O álcool e a salvação

Acordei de um sonho estranho. Deus me mandava procurar uma garçonete do Milk Mellow e dizer para ela me ajudar a parar de beber. Fiquei meio assustado. Ele nunca tinha falado comigo antes. Algo me dizia que tinha aprontado uma das grandes na noite anterior. Me senti compelido a ir na lanchonete cumprir Sua vontade. A imagem dela estava mais viva na minha cabeça que os últimos seis meses. Ela era loira, tinha o cabelo encaracolado até o meio das costas, uma pinta no rosto e sorria como uma tarde ensolarada de domingo. Reconheceria ela no meio de milhares de outras garotas.

Assim, apaixonado sem mesmo saber por quem, fui para lanchonete. Entrei olhando para todos os lados. Havia umas mesas e um grande balcão. Não estava muito cheio. Olhei para todos os lados de novo, e para fora. Ela não estava lá. Me senti mais idiota que o normal. O que eu estava fazendo ali? Sentei em uma mesa e uma garçonete se aproximou. Levantei a cabeça e era ela. Fiquei sem reação. “O que deseja?” Era perfeita. Tinha a voz leve como uma brisa e o cheiro doce do vinho. Ela usava um crachá com seu nome: Marta. “Vai comer?” “Sim, um hambúrguer e um refrigerante.” Não consegui falar outra coisa.

Saí de lá acreditando mesmo que tinha uma missão à cumprir. O que eu ia falar para ela? Bebi a noite inteira pensando nisso. Deus esta me levando até a garota da minha vida. Fiquei com medo de ir dormir. Como Ele me puniria pela minha covardia? Quando dei por mim, na minha cama, percebi que não tinha sonhado com nada. Com certeza Ele estava muito bravo comigo. Novamente foi no Milk Mellow. Vi a Marta de longe, pelo vidro. Senti aquela sensação de borboletas no estômago assim que pus os olhos nela. Mais uma vez um hambúrguer e um refrigerante. Mais uma vez não disse nada sobre o sonho e o pedido divino.

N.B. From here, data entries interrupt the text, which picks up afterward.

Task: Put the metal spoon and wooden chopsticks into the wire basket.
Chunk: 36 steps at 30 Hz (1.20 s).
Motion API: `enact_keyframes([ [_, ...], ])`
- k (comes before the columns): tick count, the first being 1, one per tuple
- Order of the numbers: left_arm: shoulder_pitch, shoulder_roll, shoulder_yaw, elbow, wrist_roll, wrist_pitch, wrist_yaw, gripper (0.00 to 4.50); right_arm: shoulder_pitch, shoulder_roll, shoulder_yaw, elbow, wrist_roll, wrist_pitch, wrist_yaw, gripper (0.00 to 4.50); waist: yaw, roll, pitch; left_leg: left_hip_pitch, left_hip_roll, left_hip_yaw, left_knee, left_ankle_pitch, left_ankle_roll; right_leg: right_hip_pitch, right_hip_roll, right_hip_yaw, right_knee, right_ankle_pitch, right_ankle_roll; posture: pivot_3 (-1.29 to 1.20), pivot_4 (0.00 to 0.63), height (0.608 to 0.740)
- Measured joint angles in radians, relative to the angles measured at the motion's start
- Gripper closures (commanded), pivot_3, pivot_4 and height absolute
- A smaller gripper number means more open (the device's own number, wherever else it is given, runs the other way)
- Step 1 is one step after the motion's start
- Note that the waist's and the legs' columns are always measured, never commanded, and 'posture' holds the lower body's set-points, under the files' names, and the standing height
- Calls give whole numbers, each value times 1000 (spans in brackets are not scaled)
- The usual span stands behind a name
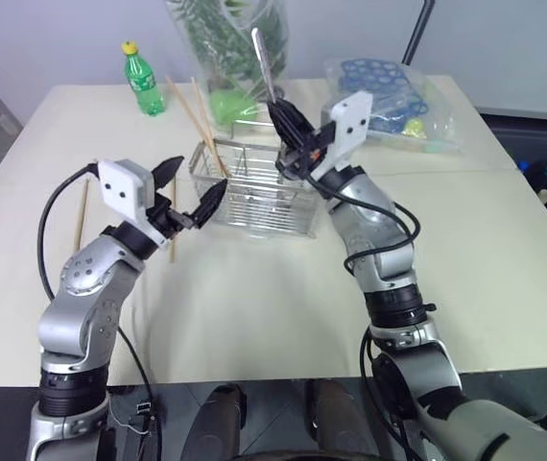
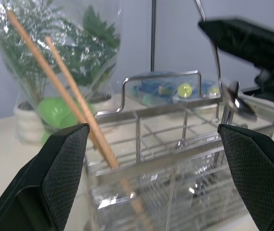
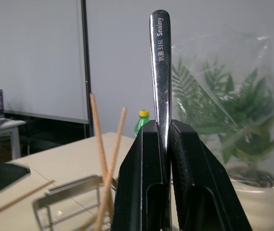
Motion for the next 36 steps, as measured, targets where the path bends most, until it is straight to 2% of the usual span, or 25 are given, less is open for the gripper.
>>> enact_keyframes([
  [11, -1, -1, -8, -10, -8, 7, 14, 0, 9, -6, -8, 74, -22, -89, 23, 4469, -1, 0, 0, 0, 0, 0, 0, 0, 0, 0, 0, 0, 0, 0, 0, 0, 150, 740],
  [14, -1, 9, -5, -32, -25, 19, 10, 0, 15, -3, -8, 74, -22, -101, 25, 3401, -1, 0, 0, 0, 0, 0, 0, 0, 0, 0, 0, 0, 0, 0, 0, 0, 150, 740],
  [21, 11, 30, 19, -41, -57, 32, -5, 0, 18, -4, -8, 74, -30, -108, 23, 50, -4, 0, 0, 0, 0, 0, 0, 0, 0, 0, 0, 0, 0, 0, 0, 0, 150, 740],
  [29, 10, 27, 30, -41, -79, 49, 17, 0, 12, -10, -3, 59, -48, -95, 16, 50, -10, 0, 0, 0, 0, 0, 0, 0, 0, 0, 0, 0, 0, 0, 0, 0, 150, 740],
  [36, 9, 18, 89, -40, -97, 94, 118, 0, -55, -138, -45, -146, 24, 75, 65, 50, -14, 0, 0, 0, 0, -1, 0, 0, 0, 0, 0, 0, 0, 0, 0, 0, 150, 740],
])
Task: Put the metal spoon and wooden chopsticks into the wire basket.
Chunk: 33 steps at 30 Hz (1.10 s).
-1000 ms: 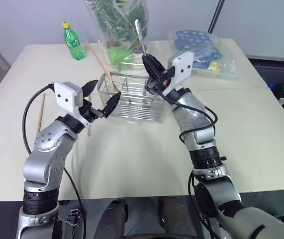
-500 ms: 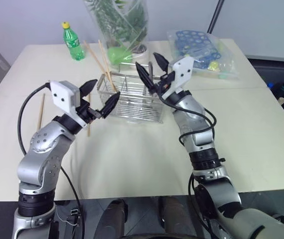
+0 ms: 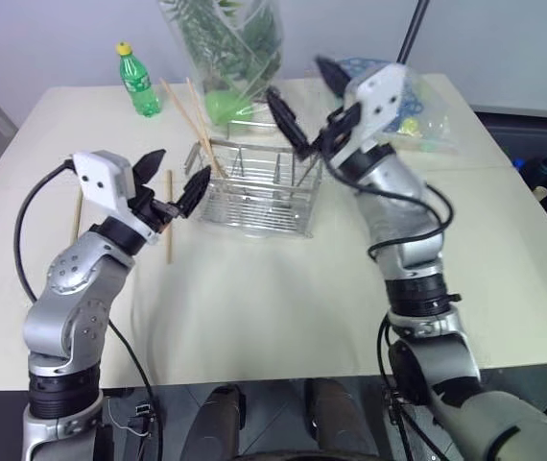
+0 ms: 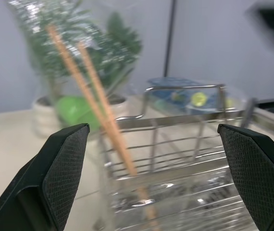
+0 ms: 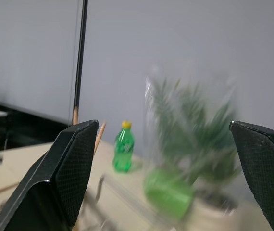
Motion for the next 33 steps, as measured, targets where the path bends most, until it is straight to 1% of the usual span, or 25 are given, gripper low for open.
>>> enact_keyframes([
  [5, 27, -9, 25, 0, 11, 3, 63, 0, 25, -115, -22, -159, 99, 172, 63, 50, 0, 0, 0, 0, 0, 0, 0, 0, 0, 0, 0, 0, 0, 0, 0, 0, 150, 740],
  [7, 54, -9, 29, 1, 37, 3, 88, 0, 60, -181, -33, -238, 147, 253, 92, 50, 0, 0, 0, 0, 0, 0, 0, 0, 0, 0, 0, 0, -1, 0, 0, 0, 150, 740],
  [10, 92, -22, 41, 1, 71, -6, 122, 0, 137, -269, -65, -354, 229, 370, 126, 50, 3, 0, 0, 0, 0, 0, 0, 0, 0, 1, 0, 0, -2, 0, 0, 0, 150, 740],
  [14, 140, -44, 48, -1, 107, -20, 147, 0, 254, -355, -110, -456, 327, 477, 162, 50, 8, 0, 0, 0, 0, 0, 1, 0, 0, 1, 0, 0, -3, 0, 0, 0, 150, 740],
  [18, 169, -68, 44, 0, 131, -28, 162, 0, 358, -393, -143, -503, 382, 520, 184, 50, 21, -1, 0, 0, 0, 1, 1, 0, 1, 2, 0, 0, -4, 0, 0, 0, 150, 740],
  [22, 184, -81, 41, 0, 165, -46, 175, 0, 478, -404, -144, -506, 383, 501, 217, 50, 27, -1, -1, -1, 0, 1, 1, 0, 0, 3, 0, 0, -5, -1, -1, 0, 150, 740],
  [26, 191, -111, 40, 11, 212, -59, 205, 0, 608, -419, -112, -504, 317, 387, 292, 50, 28, -2, -1, -1, 0, 1, 1, 0, 1, 3, 0, 0, -6, 0, 0, 0, 150, 740],
  [29, 191, -131, 32, 24, 242, -70, 222, 0, 640, -420, -97, -496, 275, 311, 329, 50, 23, -2, -1, 0, 0, 2, 1, 0, 1, 3, 0, 0, -5, 0, 0, 0, 150, 740],
  [33, 188, -149, 17, 58, 288, -72, 254, 0, 672, -455, -85, -470, 218, 210, 393, 50, 27, -2, 0, 0, 0, 2, 2, 0, 1, 4, 0, 0, -5, 0, 0, 0, 150, 740],
])
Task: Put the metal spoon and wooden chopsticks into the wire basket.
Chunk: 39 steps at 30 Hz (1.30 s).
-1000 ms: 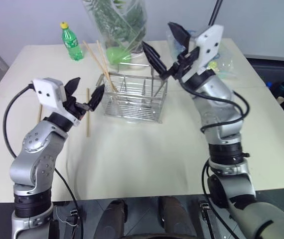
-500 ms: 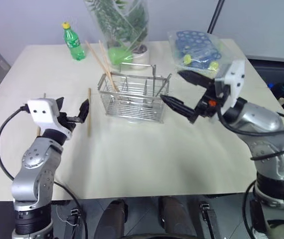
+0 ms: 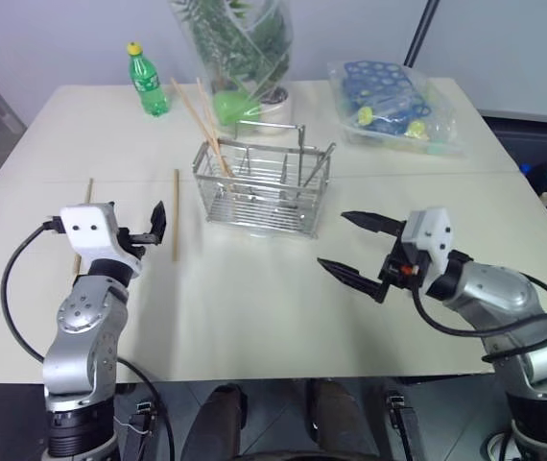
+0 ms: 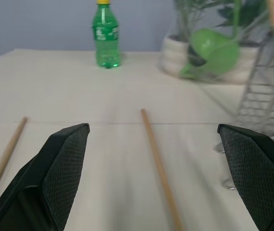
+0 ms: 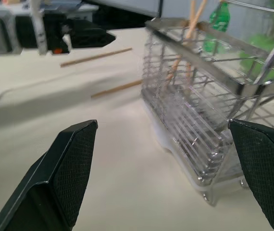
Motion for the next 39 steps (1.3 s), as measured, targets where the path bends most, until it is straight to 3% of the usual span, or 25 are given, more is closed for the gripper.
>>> enact_keyframes([
  [14, -131, -46, -73, 169, 117, 37, 77, 0, 4, -1, 26, 54, -74, -110, 35, 50, 0, 0, 0, 0, 0, 0, 0, 0, 0, 0, 0, 0, 0, 0, 0, 0, 150, 740],
  [25, -354, -42, -66, 315, 172, 274, 190, 0, -20, -40, 19, 43, -55, -79, 44, 50, 0, -1, 0, 0, 0, 0, 0, 0, 0, 0, 0, 0, 0, 0, 1, 0, 150, 740],
  [39, -523, -72, -56, 506, 193, 491, 233, 0, -38, -39, 25, 11, -41, -54, 24, 50, 0, -1, 0, 0, 0, -1, 1, 0, 0, 0, 0, 0, 1, 0, 1, 0, 150, 740],
])
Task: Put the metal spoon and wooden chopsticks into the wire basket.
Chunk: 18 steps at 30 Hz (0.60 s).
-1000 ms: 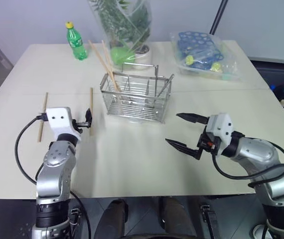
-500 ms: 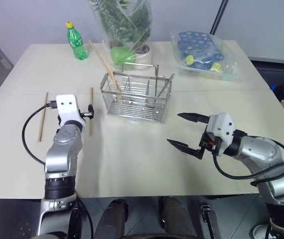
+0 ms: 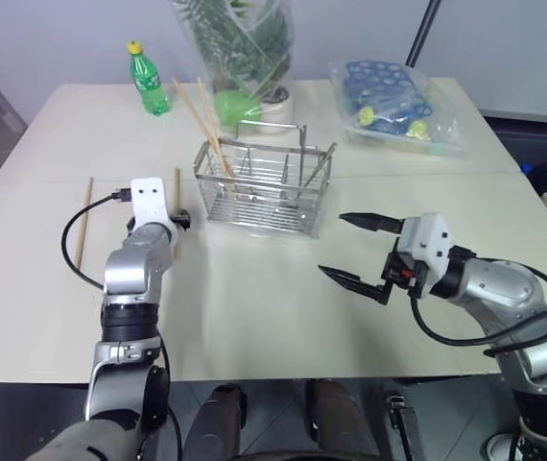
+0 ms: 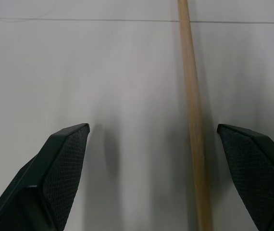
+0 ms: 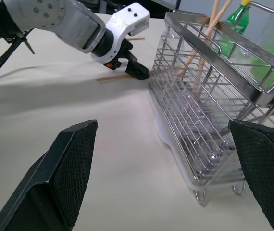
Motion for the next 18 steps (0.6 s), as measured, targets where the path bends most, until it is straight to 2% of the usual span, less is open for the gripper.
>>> enact_keyframes([
  [5, -51, -23, 56, 12, -13, 96, 10, 0, -15, 0, 0, -18, 17, 18, -9, 50, 0, 0, 0, 0, 0, 0, 0, 0, 0, 0, 0, 0, 0, 0, 0, 0, 150, 740],
  [18, -64, -45, 66, 18, -2, 107, 6, 0, -10, -17, -3, -16, 35, 16, 18, 50, 3, 0, -1, 1, -1, 0, 0, 0, 0, 1, -1, 0, 0, 0, 0, 0, 150, 740],
])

Envergonhado não fui para o bar. Resolvi não beber aquele dia. Cheguei em casa e fiquei sentado na sala. Olhei em volta e concluí: “Como eu poderia trazer ela aqui?” Então comecei a organizar tudo. Revistas no revisteiro, livro na estante, lixo no lixo. Depois fui para cozinha. Joguei umas panelas fora, uns pratos também e limpei o pouco que sobrou. Não senti vontade de tomar uma só gota de álcool. Só uma coisa passava pela minha cabeça. Fui dormir com um único pensamento: “preciso falar com ela!” Como eu ia fazer isso sem parecer um crente xiita ou um ex-viciado? Fui dormir rezando para que Deus me enviasse outra mensagem.

Levantei mais cedo que o habitual. Também estava mais disposto. Sem nenhuma ajuda celestial. Lavei umas roupas e arrumei meu quarto. Mais uma vez fui ao encontro dela. Hambúrguer e refrigerante. Nada de coragem. As palavras simplesmente não saiam. Foram longas duas semanas desta angustia. As borboletas no estômago agora pareciam urubus. Acordava cedo e ficava o dia inteiro me lamentando como um imprestável, me retorcendo no sofá. Ele nunca mais apareceu, e me senti condenado por toda a eternidade. De repente olhei em volta e não tinha mais nada. Me olhava no espelho e não tinha mais vida. A culpa consumia o fundo da minha alma. Eu tinha falhado.

Parei de ir no Milk Mellow. Entrei numa depressão profunda. Me sentia um lixo. Estava tudo tão...........limpo. Depois de muito tempo longe voltei ao bar do Jaime. Não poupei uma só gota de álcool. Cheguei a um ponto em que por um único momento, desde não sei quando, não pensava nem em Deus nem na Marta. Não me lembro de como a noite transcorreu. Teve streap-tease, rodadas de tequila e um pó branco que fazia cocaína parecer calmante. A vida pulsava de novo em mim. Meus olhos voltaram a brilhar. Não tenho idéia de como cheguei em casa. Acordei com a sensação de que tinha dado a foda do século. Girei a cabeça e olhei para o lado. Era Marta.